= Fernando de la Fuente de la Fuente =

Fernando de la Fuente de la Fuente (16 December 1943 – 31 October 1996) was a Spanish Marist Brother and missionary who was one of four Marist Brothers martyred at the Nyamirangwe refugee camp, Zaire. Together with the brothers of his community who were assassinated, Miguel Ángel Isla Lucio, Servando Mayor García, and Julio Rodríguez Jorge. Fuente is commemorated in Marist circles as one of The Martyrs of Bugobe.

==Early life and works==
Born to Sigismundo and Primitiva de la Fuente de la Fuente in Burgos, Spain, he became a teacher in Chile after taking his first vows on 2 July 1962. He had also worked as a formator and a member of the Chilean Provincial council.

==Life in Zaire==
The Marist Brothers had had a strong presence in east-central Africa, particularly Rwanda, where they had been 1952. However, with the Rwandan genocide in 1994, in August 1994, the General Assembly and the District Council of the Brothers of Rwanda took the decision to have a renewed presence among the Rwandans to assist in the nation's rebuilding. Within the country, three communities which centred their mission on the schools were reopened. Six Brothers formed a new community at the service of the refugees outside the country. In view of the escalating difficulties faced by the refugees and the Rwandan Brothers themselves, the community was reinforced with three non-African Brothers. But as the inter-racial tensions persisted, it was decided to withdraw the Rwandan Brothers from the Bugobe community.

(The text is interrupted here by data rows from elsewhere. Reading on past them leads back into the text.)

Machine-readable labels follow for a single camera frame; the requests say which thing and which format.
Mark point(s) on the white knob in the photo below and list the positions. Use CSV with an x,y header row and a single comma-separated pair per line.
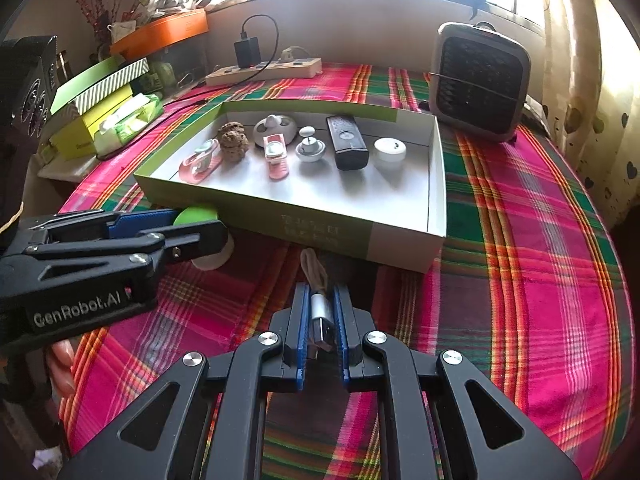
x,y
310,150

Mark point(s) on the green round lid gadget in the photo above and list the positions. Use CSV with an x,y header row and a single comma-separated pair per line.
x,y
200,215

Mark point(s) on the pale green container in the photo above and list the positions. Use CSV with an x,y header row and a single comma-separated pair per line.
x,y
164,74

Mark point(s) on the brown walnut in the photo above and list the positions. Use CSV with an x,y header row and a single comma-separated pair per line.
x,y
235,147
230,128

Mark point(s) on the pink clip with white loop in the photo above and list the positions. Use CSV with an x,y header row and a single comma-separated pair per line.
x,y
200,170

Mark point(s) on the white plug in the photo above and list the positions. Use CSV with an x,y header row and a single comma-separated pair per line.
x,y
289,55

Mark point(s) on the green flat striped box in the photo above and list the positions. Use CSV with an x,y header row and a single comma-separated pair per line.
x,y
85,80

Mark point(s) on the black dial box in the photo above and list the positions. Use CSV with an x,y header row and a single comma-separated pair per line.
x,y
27,85

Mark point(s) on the orange box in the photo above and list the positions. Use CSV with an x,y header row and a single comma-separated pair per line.
x,y
165,30

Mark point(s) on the green and white cardboard box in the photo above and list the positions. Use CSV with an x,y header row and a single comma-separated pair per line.
x,y
400,247

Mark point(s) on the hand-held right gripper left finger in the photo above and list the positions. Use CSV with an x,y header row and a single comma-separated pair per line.
x,y
300,340

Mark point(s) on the beige power strip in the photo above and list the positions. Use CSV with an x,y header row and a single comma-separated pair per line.
x,y
280,71

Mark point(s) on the white round jar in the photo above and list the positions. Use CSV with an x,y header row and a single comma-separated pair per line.
x,y
390,157

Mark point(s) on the green tissue pack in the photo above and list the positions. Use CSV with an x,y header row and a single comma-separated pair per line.
x,y
130,120

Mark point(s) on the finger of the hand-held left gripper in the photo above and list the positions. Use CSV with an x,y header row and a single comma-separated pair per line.
x,y
195,235
145,222

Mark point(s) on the heart print curtain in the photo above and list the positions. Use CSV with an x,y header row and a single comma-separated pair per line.
x,y
590,100

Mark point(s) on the black charger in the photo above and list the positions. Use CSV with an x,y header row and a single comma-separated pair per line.
x,y
247,52

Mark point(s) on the grey cloth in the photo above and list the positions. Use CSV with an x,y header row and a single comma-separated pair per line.
x,y
534,115

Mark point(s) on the white oval gadget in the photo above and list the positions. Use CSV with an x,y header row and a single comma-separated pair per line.
x,y
285,125

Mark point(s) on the black remote control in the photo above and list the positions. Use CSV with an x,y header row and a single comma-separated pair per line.
x,y
350,152

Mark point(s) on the grey desktop heater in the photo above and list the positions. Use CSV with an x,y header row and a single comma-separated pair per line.
x,y
475,80

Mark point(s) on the pink clip with white disc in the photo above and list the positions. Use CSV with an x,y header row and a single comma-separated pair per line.
x,y
277,167

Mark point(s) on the person's left hand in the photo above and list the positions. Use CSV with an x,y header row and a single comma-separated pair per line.
x,y
62,365

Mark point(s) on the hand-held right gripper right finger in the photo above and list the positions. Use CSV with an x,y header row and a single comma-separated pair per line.
x,y
340,340

To aid the mission of the Rwandan Brothers, Fuente offered to participate as an expression of missionary solidarity. He was accepted and left in December 1995 to serve the mission. After two months in Belgium, at the Centre for the Formation of French-speaking Missionaries, he went to Zaire, to the refugee camp of Nyamirangwe (Bugobe), in February 1996.

==Assassination==
The brothers were assassinated on 31 October 1996 around eight o'clock in the evening. They were apparently shot. The perpetrators of the crime were a group of the Officers of the Rwandan Patriotic Army (APR), who murdered the Archbishop Christophe Munzihirwa two days before and the Rwandan and Burundian refugees in the refugee camp Nyamirangwe. The four bodies were recovered from the waste-water tank on 14 November and have been interred at the brothers' novitiate house in Nyangezi.